%%

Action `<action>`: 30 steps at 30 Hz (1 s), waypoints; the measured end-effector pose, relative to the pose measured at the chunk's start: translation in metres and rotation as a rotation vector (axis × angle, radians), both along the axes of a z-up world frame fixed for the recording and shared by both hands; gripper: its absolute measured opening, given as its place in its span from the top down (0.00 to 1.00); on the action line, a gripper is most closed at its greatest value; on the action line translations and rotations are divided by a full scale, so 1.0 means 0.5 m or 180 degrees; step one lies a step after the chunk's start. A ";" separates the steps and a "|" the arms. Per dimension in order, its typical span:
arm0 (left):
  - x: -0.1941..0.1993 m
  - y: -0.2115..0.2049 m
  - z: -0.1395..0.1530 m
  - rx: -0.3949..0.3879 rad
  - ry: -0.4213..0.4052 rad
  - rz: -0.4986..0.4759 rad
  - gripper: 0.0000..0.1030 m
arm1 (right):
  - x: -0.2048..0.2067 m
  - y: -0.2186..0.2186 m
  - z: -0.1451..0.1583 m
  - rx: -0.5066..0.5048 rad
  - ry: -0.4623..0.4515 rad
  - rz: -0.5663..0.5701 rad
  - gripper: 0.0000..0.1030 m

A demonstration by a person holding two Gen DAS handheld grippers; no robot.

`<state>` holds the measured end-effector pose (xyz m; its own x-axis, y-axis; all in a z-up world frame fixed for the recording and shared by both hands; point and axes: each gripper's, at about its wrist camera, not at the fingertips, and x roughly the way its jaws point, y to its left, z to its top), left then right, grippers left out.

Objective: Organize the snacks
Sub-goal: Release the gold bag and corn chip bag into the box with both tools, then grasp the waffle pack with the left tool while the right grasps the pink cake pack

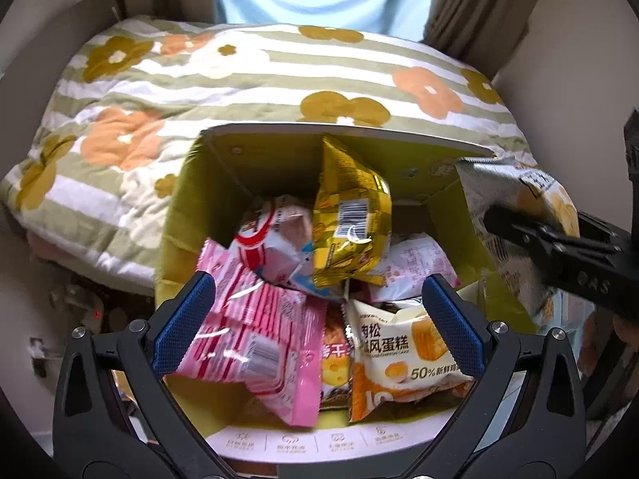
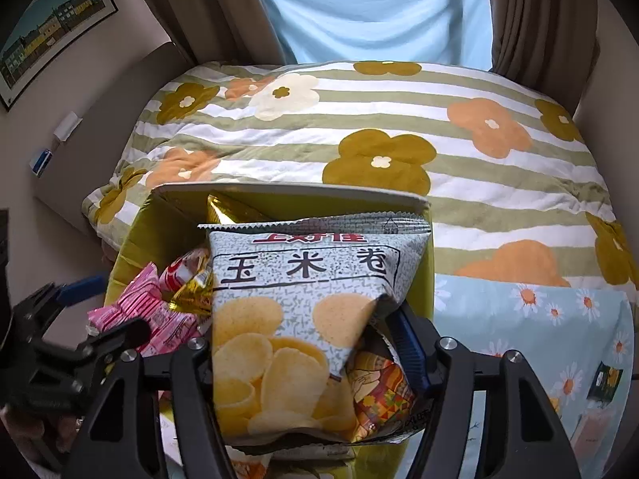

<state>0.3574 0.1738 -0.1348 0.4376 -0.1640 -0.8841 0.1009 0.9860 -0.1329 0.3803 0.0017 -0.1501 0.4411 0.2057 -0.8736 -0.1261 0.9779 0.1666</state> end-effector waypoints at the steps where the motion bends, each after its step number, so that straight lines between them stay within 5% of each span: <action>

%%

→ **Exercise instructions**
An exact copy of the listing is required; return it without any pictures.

→ **Solution to this problem**
Action `<action>`: 30 steps at 30 Hz (1 s), waypoints; the measured end-effector pose, relative to the pose measured at the chunk's start: translation in metres and rotation as a rotation vector (axis × angle, radians), both along the axes of a z-up world frame fixed for the recording and shared by both hands; gripper: its absolute measured opening, given as its place in its span from the top down (0.00 to 1.00); on the action line, a gripper is most closed at its greatest value; on the action line translations and rotations are divided by a full scale, so 1.0 means 0.5 m or 180 degrees; step one lies a step after the chunk's start. A ";" separates the steps and a "|" the arms. Per dimension in order, its typical span:
arm0 (left):
  - x: -0.1941..0.1993 m
  - y: -0.2115..0.2049 m
  - z: -0.1395..0.1530 m
  - rx: -0.3949..0.3879 rad
  - ry: -0.4213..0.4052 rad
  - rz: -0.4986..0.4759 rad
  - gripper: 0.0000..0.1030 m
arm1 (right):
  - x: -0.2048..0.2067 m
  - y: -0.2186..0.2186 m
  - z: -0.1451..0.1583 m
  - rx: -0.5066..0.5048 rad
  - ry: -0.4623..0.4515 rad
  - rz: -0.5663..0.5701 rad
  - gripper: 0.0000..0.1030 m

A demonstration by a person holding two Gen DAS handheld grippers; no robot.

`<state>` holds the measured end-effector pose (xyz m; its own x-axis, y-axis; all in a z-up world frame fixed for the recording and shared by both hands; point and axes: each gripper's, at about its wrist camera, not at the fingertips, and x roughly the way its jaws point, y to its left, z to its top), left then right, grippers left out.

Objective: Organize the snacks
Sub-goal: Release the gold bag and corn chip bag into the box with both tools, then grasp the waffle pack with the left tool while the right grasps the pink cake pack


<state>0.3574 0.1738 -0.1348 0.4376 -0.1640 -0.8841 0.1009 0.9860 -0.1329 0.3803 0.0017 -0.1501 0.4411 0.2057 -0.8736 -0.1261 0.9779 0.1666</state> end-effector waypoints at the steps where the motion bends, each after its step number, so that straight lines between them stay within 5% of each span: <action>

The submitted response is complete.